* [EXERCISE AIM] The goal is a clean copy of all the data below, with pictures dropped and everything else retyped exactly.

* [EXTRACTED ENTRIES]
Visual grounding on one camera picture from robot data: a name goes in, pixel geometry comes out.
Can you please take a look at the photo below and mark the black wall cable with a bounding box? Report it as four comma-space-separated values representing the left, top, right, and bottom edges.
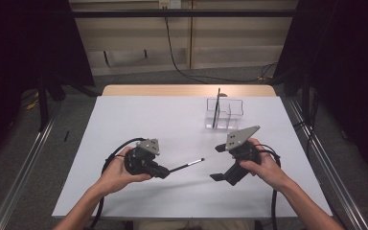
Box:
164, 16, 279, 85

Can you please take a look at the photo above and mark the black horizontal frame bar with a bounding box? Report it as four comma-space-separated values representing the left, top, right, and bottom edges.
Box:
71, 9, 297, 19

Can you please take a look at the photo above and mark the white table cover sheet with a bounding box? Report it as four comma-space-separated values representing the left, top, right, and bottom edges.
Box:
51, 95, 334, 220

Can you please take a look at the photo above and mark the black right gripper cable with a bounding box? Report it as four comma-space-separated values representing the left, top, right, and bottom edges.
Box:
254, 144, 283, 230

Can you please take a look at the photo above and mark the black pen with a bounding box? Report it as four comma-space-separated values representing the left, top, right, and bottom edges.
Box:
212, 87, 221, 129

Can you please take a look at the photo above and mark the metal floor rail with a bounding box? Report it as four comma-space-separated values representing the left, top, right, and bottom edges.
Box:
0, 104, 62, 230
287, 97, 368, 230

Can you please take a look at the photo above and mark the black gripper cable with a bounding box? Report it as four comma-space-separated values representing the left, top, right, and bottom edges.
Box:
254, 144, 283, 230
89, 136, 148, 230

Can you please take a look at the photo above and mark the black stand post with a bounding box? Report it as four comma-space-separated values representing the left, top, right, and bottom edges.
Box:
36, 76, 50, 132

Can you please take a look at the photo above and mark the black curtain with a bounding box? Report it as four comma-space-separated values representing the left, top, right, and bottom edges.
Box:
271, 0, 368, 185
0, 0, 96, 167

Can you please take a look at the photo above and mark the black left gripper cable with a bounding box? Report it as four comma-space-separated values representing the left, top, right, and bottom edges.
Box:
89, 136, 148, 230

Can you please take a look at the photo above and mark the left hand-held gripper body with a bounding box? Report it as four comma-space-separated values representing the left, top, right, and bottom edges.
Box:
124, 138, 161, 176

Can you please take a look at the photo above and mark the wooden table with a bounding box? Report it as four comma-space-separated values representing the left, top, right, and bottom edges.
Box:
101, 83, 278, 98

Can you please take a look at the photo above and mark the person's right hand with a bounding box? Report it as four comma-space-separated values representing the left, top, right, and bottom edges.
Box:
238, 137, 289, 194

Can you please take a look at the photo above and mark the white wall outlet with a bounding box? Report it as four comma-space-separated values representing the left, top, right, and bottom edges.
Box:
158, 0, 183, 10

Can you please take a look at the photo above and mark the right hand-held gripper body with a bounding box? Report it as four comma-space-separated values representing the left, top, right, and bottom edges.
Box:
224, 125, 264, 166

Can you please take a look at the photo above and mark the person's left hand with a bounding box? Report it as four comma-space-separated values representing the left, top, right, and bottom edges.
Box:
96, 146, 153, 196

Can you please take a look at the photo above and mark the clear plastic organizer box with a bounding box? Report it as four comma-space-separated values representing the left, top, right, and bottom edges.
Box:
204, 97, 245, 131

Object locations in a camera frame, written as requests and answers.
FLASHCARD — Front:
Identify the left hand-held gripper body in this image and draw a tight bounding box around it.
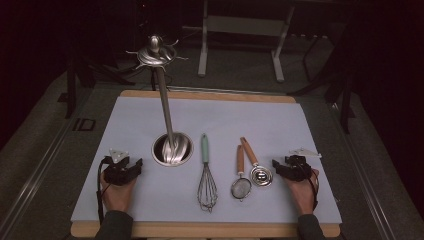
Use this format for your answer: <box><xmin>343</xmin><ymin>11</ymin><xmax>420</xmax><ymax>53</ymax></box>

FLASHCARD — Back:
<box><xmin>101</xmin><ymin>148</ymin><xmax>135</xmax><ymax>186</ymax></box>

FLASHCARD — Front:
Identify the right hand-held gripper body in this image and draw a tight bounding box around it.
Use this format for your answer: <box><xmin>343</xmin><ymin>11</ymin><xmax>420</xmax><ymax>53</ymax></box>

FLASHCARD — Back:
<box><xmin>283</xmin><ymin>148</ymin><xmax>323</xmax><ymax>183</ymax></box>

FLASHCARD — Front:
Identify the wooden handled mesh strainer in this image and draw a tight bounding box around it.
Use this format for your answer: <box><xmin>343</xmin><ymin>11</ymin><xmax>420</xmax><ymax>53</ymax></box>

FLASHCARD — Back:
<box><xmin>230</xmin><ymin>144</ymin><xmax>253</xmax><ymax>202</ymax></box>

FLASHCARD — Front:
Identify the steel utensil rack stand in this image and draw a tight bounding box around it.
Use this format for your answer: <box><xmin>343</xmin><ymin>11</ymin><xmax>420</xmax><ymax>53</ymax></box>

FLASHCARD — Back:
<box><xmin>125</xmin><ymin>34</ymin><xmax>195</xmax><ymax>167</ymax></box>

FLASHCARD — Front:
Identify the green handled wire whisk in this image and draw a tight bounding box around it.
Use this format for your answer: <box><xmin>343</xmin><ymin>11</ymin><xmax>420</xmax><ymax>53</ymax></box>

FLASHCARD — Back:
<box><xmin>196</xmin><ymin>133</ymin><xmax>219</xmax><ymax>214</ymax></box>

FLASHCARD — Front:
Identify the person's left hand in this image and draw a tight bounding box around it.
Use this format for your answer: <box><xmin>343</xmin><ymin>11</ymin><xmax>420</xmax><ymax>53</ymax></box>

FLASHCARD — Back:
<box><xmin>99</xmin><ymin>169</ymin><xmax>138</xmax><ymax>214</ymax></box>

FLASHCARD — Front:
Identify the person's right hand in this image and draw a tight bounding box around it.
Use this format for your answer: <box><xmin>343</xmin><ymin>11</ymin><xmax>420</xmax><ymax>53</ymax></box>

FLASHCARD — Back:
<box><xmin>283</xmin><ymin>168</ymin><xmax>320</xmax><ymax>216</ymax></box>

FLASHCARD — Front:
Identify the pale grey table mat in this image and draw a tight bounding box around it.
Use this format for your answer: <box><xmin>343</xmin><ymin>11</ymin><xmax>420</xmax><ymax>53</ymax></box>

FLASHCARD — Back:
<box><xmin>70</xmin><ymin>95</ymin><xmax>343</xmax><ymax>225</ymax></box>

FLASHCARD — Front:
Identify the dark metal stand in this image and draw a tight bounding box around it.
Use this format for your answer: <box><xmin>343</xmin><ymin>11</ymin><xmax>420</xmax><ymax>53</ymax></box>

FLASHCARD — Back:
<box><xmin>287</xmin><ymin>33</ymin><xmax>357</xmax><ymax>135</ymax></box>
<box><xmin>57</xmin><ymin>49</ymin><xmax>136</xmax><ymax>120</ymax></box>

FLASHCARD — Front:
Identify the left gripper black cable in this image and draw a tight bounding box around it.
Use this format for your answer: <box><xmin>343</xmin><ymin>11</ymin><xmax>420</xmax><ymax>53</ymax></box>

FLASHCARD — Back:
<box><xmin>96</xmin><ymin>156</ymin><xmax>113</xmax><ymax>225</ymax></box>

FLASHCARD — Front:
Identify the black floor bracket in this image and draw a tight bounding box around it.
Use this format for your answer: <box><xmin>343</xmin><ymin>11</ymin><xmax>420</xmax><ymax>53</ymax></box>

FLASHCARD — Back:
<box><xmin>72</xmin><ymin>117</ymin><xmax>97</xmax><ymax>132</ymax></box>

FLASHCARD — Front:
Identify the white metal stand frame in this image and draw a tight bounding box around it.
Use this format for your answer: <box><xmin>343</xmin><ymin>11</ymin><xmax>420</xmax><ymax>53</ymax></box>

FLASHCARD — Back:
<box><xmin>181</xmin><ymin>0</ymin><xmax>296</xmax><ymax>83</ymax></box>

* [OUTPUT OF THE TASK]
Visual grounding on one camera picture from robot data: a name goes in, pixel geometry comes out.
Can you please take a look at the photo below and mark the black wall cable with a bounding box? Report it as four comma-space-separated values representing the left, top, right, and bottom edges.
Box:
164, 16, 279, 85

Can you please take a look at the photo above and mark the black horizontal frame bar with a bounding box? Report it as four comma-space-separated values representing the left, top, right, and bottom edges.
Box:
71, 9, 297, 19

Can you please take a look at the photo above and mark the white table cover sheet with a bounding box? Report it as four comma-space-separated values representing the left, top, right, and bottom edges.
Box:
51, 95, 334, 220

Can you please take a look at the photo above and mark the black right gripper cable with a bounding box? Report it as four comma-space-separated values representing the left, top, right, and bottom edges.
Box:
254, 144, 283, 230

Can you please take a look at the photo above and mark the black pen with a bounding box? Report it as four comma-space-separated values representing the left, top, right, and bottom edges.
Box:
212, 87, 221, 129

Can you please take a look at the photo above and mark the metal floor rail with a bounding box? Report it as four comma-space-separated values representing the left, top, right, and bottom edges.
Box:
0, 104, 62, 230
287, 97, 368, 230

Can you please take a look at the photo above and mark the black gripper cable with a bounding box? Report it as four comma-space-separated values representing the left, top, right, and bottom edges.
Box:
254, 144, 283, 230
89, 136, 148, 230

Can you please take a look at the photo above and mark the black stand post with a bounding box? Report it as four comma-space-separated values representing the left, top, right, and bottom edges.
Box:
36, 76, 50, 132

Can you please take a look at the photo above and mark the black curtain with a bounding box? Report it as four comma-space-separated values representing the left, top, right, and bottom edges.
Box:
271, 0, 368, 185
0, 0, 96, 167

Can you please take a look at the photo above and mark the black left gripper cable with a bounding box? Report it as four comma-space-separated values representing the left, top, right, and bottom edges.
Box:
89, 136, 148, 230

Can you please take a look at the photo above and mark the left hand-held gripper body with a bounding box? Report it as four comma-space-separated values representing the left, top, right, and bottom edges.
Box:
124, 138, 161, 176

Can you please take a look at the photo above and mark the wooden table with a bounding box? Report it as four comma-space-separated values representing the left, top, right, and bottom edges.
Box:
101, 83, 278, 98

Can you please take a look at the photo above and mark the person's right hand with a bounding box? Report it as four comma-space-separated values representing the left, top, right, and bottom edges.
Box:
238, 137, 289, 194

Can you please take a look at the photo above and mark the white wall outlet with a bounding box? Report it as four comma-space-separated values representing the left, top, right, and bottom edges.
Box:
158, 0, 183, 10

Can you please take a look at the photo above and mark the right hand-held gripper body with a bounding box? Report it as four comma-space-separated values representing the left, top, right, and bottom edges.
Box:
224, 125, 264, 166

Can you please take a look at the photo above and mark the person's left hand with a bounding box? Report it as four comma-space-separated values representing the left, top, right, and bottom edges.
Box:
96, 146, 153, 196

Can you please take a look at the photo above and mark the clear plastic organizer box with a bounding box? Report it as four comma-space-separated values representing the left, top, right, and bottom edges.
Box:
204, 97, 245, 131

Object locations in a camera frame, written as requests and answers.
FLASHCARD — Front:
Identify the left hand-held gripper body in this image and draw a tight bounding box around it.
Use this format for your answer: <box><xmin>343</xmin><ymin>11</ymin><xmax>420</xmax><ymax>53</ymax></box>

FLASHCARD — Back:
<box><xmin>101</xmin><ymin>148</ymin><xmax>135</xmax><ymax>186</ymax></box>

FLASHCARD — Front:
Identify the right hand-held gripper body in this image and draw a tight bounding box around it.
Use this format for your answer: <box><xmin>343</xmin><ymin>11</ymin><xmax>420</xmax><ymax>53</ymax></box>

FLASHCARD — Back:
<box><xmin>283</xmin><ymin>148</ymin><xmax>323</xmax><ymax>183</ymax></box>

FLASHCARD — Front:
Identify the wooden handled mesh strainer in this image and draw a tight bounding box around it.
Use this format for your answer: <box><xmin>343</xmin><ymin>11</ymin><xmax>420</xmax><ymax>53</ymax></box>

FLASHCARD — Back:
<box><xmin>230</xmin><ymin>144</ymin><xmax>253</xmax><ymax>202</ymax></box>

FLASHCARD — Front:
Identify the steel utensil rack stand in this image and draw a tight bounding box around it.
Use this format for your answer: <box><xmin>343</xmin><ymin>11</ymin><xmax>420</xmax><ymax>53</ymax></box>

FLASHCARD — Back:
<box><xmin>125</xmin><ymin>34</ymin><xmax>195</xmax><ymax>167</ymax></box>

FLASHCARD — Front:
Identify the green handled wire whisk in this image and draw a tight bounding box around it.
Use this format for your answer: <box><xmin>343</xmin><ymin>11</ymin><xmax>420</xmax><ymax>53</ymax></box>

FLASHCARD — Back:
<box><xmin>196</xmin><ymin>133</ymin><xmax>219</xmax><ymax>214</ymax></box>

FLASHCARD — Front:
Identify the person's left hand in this image and draw a tight bounding box around it.
Use this format for your answer: <box><xmin>343</xmin><ymin>11</ymin><xmax>420</xmax><ymax>53</ymax></box>

FLASHCARD — Back:
<box><xmin>99</xmin><ymin>169</ymin><xmax>138</xmax><ymax>214</ymax></box>

FLASHCARD — Front:
Identify the person's right hand in this image and draw a tight bounding box around it.
Use this format for your answer: <box><xmin>343</xmin><ymin>11</ymin><xmax>420</xmax><ymax>53</ymax></box>

FLASHCARD — Back:
<box><xmin>283</xmin><ymin>168</ymin><xmax>320</xmax><ymax>216</ymax></box>

FLASHCARD — Front:
Identify the pale grey table mat in this image and draw a tight bounding box around it.
Use this format for your answer: <box><xmin>343</xmin><ymin>11</ymin><xmax>420</xmax><ymax>53</ymax></box>

FLASHCARD — Back:
<box><xmin>70</xmin><ymin>95</ymin><xmax>343</xmax><ymax>225</ymax></box>

FLASHCARD — Front:
Identify the dark metal stand in this image and draw a tight bounding box around it.
Use this format for your answer: <box><xmin>343</xmin><ymin>11</ymin><xmax>420</xmax><ymax>53</ymax></box>

FLASHCARD — Back:
<box><xmin>287</xmin><ymin>33</ymin><xmax>357</xmax><ymax>135</ymax></box>
<box><xmin>57</xmin><ymin>49</ymin><xmax>136</xmax><ymax>120</ymax></box>

FLASHCARD — Front:
Identify the left gripper black cable in this image and draw a tight bounding box around it.
Use this format for your answer: <box><xmin>343</xmin><ymin>11</ymin><xmax>420</xmax><ymax>53</ymax></box>

FLASHCARD — Back:
<box><xmin>96</xmin><ymin>156</ymin><xmax>113</xmax><ymax>225</ymax></box>

FLASHCARD — Front:
Identify the black floor bracket in this image and draw a tight bounding box around it.
Use this format for your answer: <box><xmin>343</xmin><ymin>11</ymin><xmax>420</xmax><ymax>53</ymax></box>

FLASHCARD — Back:
<box><xmin>72</xmin><ymin>117</ymin><xmax>97</xmax><ymax>132</ymax></box>

FLASHCARD — Front:
Identify the white metal stand frame in this image and draw a tight bounding box around it.
Use this format for your answer: <box><xmin>343</xmin><ymin>11</ymin><xmax>420</xmax><ymax>53</ymax></box>

FLASHCARD — Back:
<box><xmin>181</xmin><ymin>0</ymin><xmax>296</xmax><ymax>83</ymax></box>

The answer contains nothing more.